START Input data
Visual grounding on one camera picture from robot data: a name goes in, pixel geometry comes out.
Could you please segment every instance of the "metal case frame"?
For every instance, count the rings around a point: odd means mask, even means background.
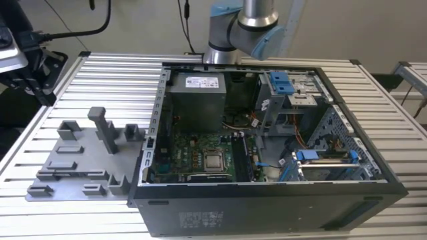
[[[198,63],[162,63],[162,66],[165,72],[160,75],[158,93],[164,92],[166,79],[173,71],[193,72],[197,67],[202,67],[205,71],[209,68],[234,68],[245,72],[288,69],[313,71],[370,153],[386,183],[148,184],[141,182],[141,174],[150,174],[146,168],[150,160],[145,157],[152,156],[153,146],[152,151],[142,153],[142,167],[134,168],[134,173],[138,170],[138,174],[133,175],[128,201],[129,205],[138,208],[153,237],[346,231],[408,194],[321,68]],[[146,137],[150,134],[153,137],[157,131],[160,116],[156,111],[161,110],[161,101],[162,97],[156,96]],[[214,221],[210,227],[193,227],[184,224],[186,218],[194,218],[200,223],[212,218]]]

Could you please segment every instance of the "gray plastic post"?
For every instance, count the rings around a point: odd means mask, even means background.
[[[66,121],[61,121],[56,131],[62,140],[76,141],[77,139],[73,132],[80,132],[81,129],[76,121],[66,120]]]
[[[126,176],[122,175],[120,181],[116,180],[114,176],[109,176],[108,189],[112,195],[125,195],[129,192],[130,184],[128,182]]]
[[[141,140],[144,135],[140,134],[140,128],[137,124],[126,124],[124,126],[124,137],[125,141],[128,142],[137,142]]]
[[[108,153],[114,154],[116,152],[118,152],[118,148],[114,143],[114,136],[105,121],[105,108],[101,106],[90,107],[86,117],[90,121],[94,122],[97,136],[100,137],[104,143]]]

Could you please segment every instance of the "motherboard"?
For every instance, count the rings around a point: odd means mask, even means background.
[[[154,183],[262,182],[253,136],[176,132],[154,165]]]

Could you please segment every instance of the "metal rail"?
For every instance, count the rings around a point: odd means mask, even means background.
[[[18,239],[150,239],[137,209],[125,201],[26,202],[23,196],[58,138],[62,120],[86,120],[92,106],[104,106],[116,127],[146,128],[161,62],[200,62],[198,56],[92,53],[78,58],[56,90],[53,107],[40,109],[0,163],[0,236]],[[364,68],[348,60],[272,58],[242,64],[320,67],[408,196],[350,232],[313,232],[306,238],[427,239],[427,134]],[[192,239],[304,239],[294,234],[193,237]]]

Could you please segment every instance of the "orange wire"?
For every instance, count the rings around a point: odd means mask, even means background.
[[[301,137],[301,135],[300,135],[298,128],[297,128],[297,126],[296,126],[296,118],[294,118],[294,114],[292,115],[292,118],[293,118],[294,138],[296,138],[296,141],[297,141],[298,145],[301,145],[301,147],[302,147],[304,149],[306,149],[306,146],[305,146],[305,143],[304,143],[302,137]]]

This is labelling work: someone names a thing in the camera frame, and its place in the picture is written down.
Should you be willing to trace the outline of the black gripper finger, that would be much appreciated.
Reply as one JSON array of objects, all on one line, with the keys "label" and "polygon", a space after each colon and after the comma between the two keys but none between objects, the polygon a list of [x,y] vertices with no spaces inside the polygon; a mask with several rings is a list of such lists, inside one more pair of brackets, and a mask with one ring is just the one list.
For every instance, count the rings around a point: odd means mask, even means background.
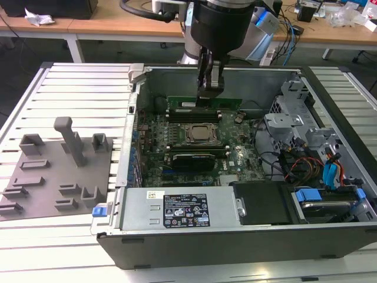
[{"label": "black gripper finger", "polygon": [[198,60],[198,79],[197,85],[198,88],[202,87],[204,84],[204,79],[206,78],[206,74],[211,72],[211,65],[212,65],[212,54],[206,47],[201,47],[200,49],[200,56]]},{"label": "black gripper finger", "polygon": [[206,74],[204,84],[197,88],[197,96],[204,99],[215,98],[224,91],[223,64],[212,60],[211,72]]}]
END Input data
◆ Instructions to follow
In the listing above, find the lines holding the word "camera" and copy them.

◆ Written solution
Visual grounding on one camera picture from robot data: a name goes in, pixel geometry comes out.
This is labelling work: someone names a thing in the camera frame, and its place in the picture is written down.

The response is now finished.